June 09, 2005

Reduce, Reuse, and Recycle, Part Two

San Francisco's Recycling program has broadened the variety of plastic containers it can process. The general recycling guidelines are part of the San Francisco Environment web site. I recently started using corn-based self-composting garbage bags, and part of their appeal is the exorbitant retail cost. It provokes me to reflect back down the supply chain: I think before throwing out anything, before composting items, and before recycling. Where did the item come from? How might I avoid throwing out similar items in the future? Might I reasonably reuse what I am about to discard? Might someone else? Where did this item come from, and how much packaging, fuel, and byproducts are associated with it?


... we are pleased to add plastic tubs and lids to the ever-increasing list of products we accept. Check beneath the tub or lid: if you see the numbers 2, 4 or 5 in what looks like a "recycle" symbol, then you can put it in your blue cart along with your other recyclables. These tubs and lids are the ones customarily used for yogurt, margarine, cottage cheese, sour cream, and other food products-just make sure you've eaten or composted any leftover food from the container.

The plastic tubs and lids go to a local manufacturer that makes a durable garden edging product called Bend-A-Board. Plastic items collected in San Francisco also get made into auto parts, carpeting, clothing, and of course into new plastic bottles. It's good to buy products made from recycled content because it allows us maintain a market for the recyclables we collect; it's not so good to use products that are not recyclable or compostable.

San Francisco: a clean city.

Posted by salim at 10:36 PM | Comments (0)

In which the grass is greener

Pittsburgh shows its progressive attitude: "We need to make transit equal with highways." quoth Mayor Tom Murphy.

The project will extend the light rail system from Steel Plaza to the David L. Lawrence Convention Center and, through twin tunnels under the Allegheny River to the North Shore.


As part of the full-funding agreement, the agency must demonstrate its ability to operate and maintain the light-rail system for the next 30 years to get capital improvement funds -- not an easy task when the governor has been forced to transfer millions of dollars in highway money to forestall record fare increases and service cuts.

Offsite: Pittsburgh Post-Gazette

And meanwhile, The Chronicle's John King props up London (again):

Livingstone's speech here Friday concerned his 2003 imposition of a charge any time a car enters an eight-mile-square chunk of central London. As a result, 50,000 fewer cars now enter the city on a typical weekday. Many commuters instead ride the 3,000 new buses that make mass transit more enticing.

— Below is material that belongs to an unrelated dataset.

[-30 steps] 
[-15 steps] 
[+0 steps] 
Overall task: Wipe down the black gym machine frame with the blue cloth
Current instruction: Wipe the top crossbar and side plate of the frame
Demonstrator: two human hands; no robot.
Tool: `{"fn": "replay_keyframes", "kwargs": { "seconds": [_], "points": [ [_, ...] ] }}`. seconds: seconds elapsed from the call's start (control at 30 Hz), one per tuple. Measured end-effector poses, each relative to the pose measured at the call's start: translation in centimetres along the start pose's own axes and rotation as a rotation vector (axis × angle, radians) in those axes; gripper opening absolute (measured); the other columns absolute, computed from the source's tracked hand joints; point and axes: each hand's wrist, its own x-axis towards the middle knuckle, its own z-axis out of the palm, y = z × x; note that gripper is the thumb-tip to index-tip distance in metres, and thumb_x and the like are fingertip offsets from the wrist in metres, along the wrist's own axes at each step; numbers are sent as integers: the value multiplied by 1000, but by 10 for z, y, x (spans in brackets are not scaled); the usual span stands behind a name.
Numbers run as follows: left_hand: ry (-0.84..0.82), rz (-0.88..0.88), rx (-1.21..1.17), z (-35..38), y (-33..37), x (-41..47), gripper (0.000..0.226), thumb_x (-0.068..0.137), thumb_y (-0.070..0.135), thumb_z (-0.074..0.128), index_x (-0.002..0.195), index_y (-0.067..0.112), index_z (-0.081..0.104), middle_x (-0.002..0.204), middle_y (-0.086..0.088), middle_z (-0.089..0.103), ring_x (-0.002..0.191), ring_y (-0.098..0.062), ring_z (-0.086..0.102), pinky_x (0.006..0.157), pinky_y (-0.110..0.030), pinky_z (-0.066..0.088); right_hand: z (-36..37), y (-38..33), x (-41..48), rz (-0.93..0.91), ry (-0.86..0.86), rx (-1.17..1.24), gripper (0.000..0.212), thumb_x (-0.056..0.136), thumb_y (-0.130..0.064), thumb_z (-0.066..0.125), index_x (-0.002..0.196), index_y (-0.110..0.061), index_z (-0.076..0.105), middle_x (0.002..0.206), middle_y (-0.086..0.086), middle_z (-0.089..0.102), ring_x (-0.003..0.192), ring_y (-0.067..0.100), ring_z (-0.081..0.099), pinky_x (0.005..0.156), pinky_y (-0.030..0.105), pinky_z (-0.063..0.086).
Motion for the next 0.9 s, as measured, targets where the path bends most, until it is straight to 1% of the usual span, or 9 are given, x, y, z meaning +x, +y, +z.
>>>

But this unabashed socialist also has used his office to help clusters of towers sprout in central London -- including a slender glass pyramid that will rise 1,000 feet smack next to London Bridge. That way you keep the financial service firms close by (the better to tax them with). You put a dent in London's estimated demand for 30,000 new housing units a year. You even cut down on traffic -- people can walk to work.

Posted by salim at 08:41 PM | Comments (0)

I have Sind.

Puns get in my sind:


peccavi (pe-KAH-vee) noun

An admission of guilt or sin.

[From Latin peccavi (I have sinned), from peccare (to err).]

The story goes that in 1843, after annexing the Indian province of Sind,
British General Sir Charles Napier sent home a one word telegram, "Peccavi"
implying "I have Sind." Although apocryphal, it's still a great story.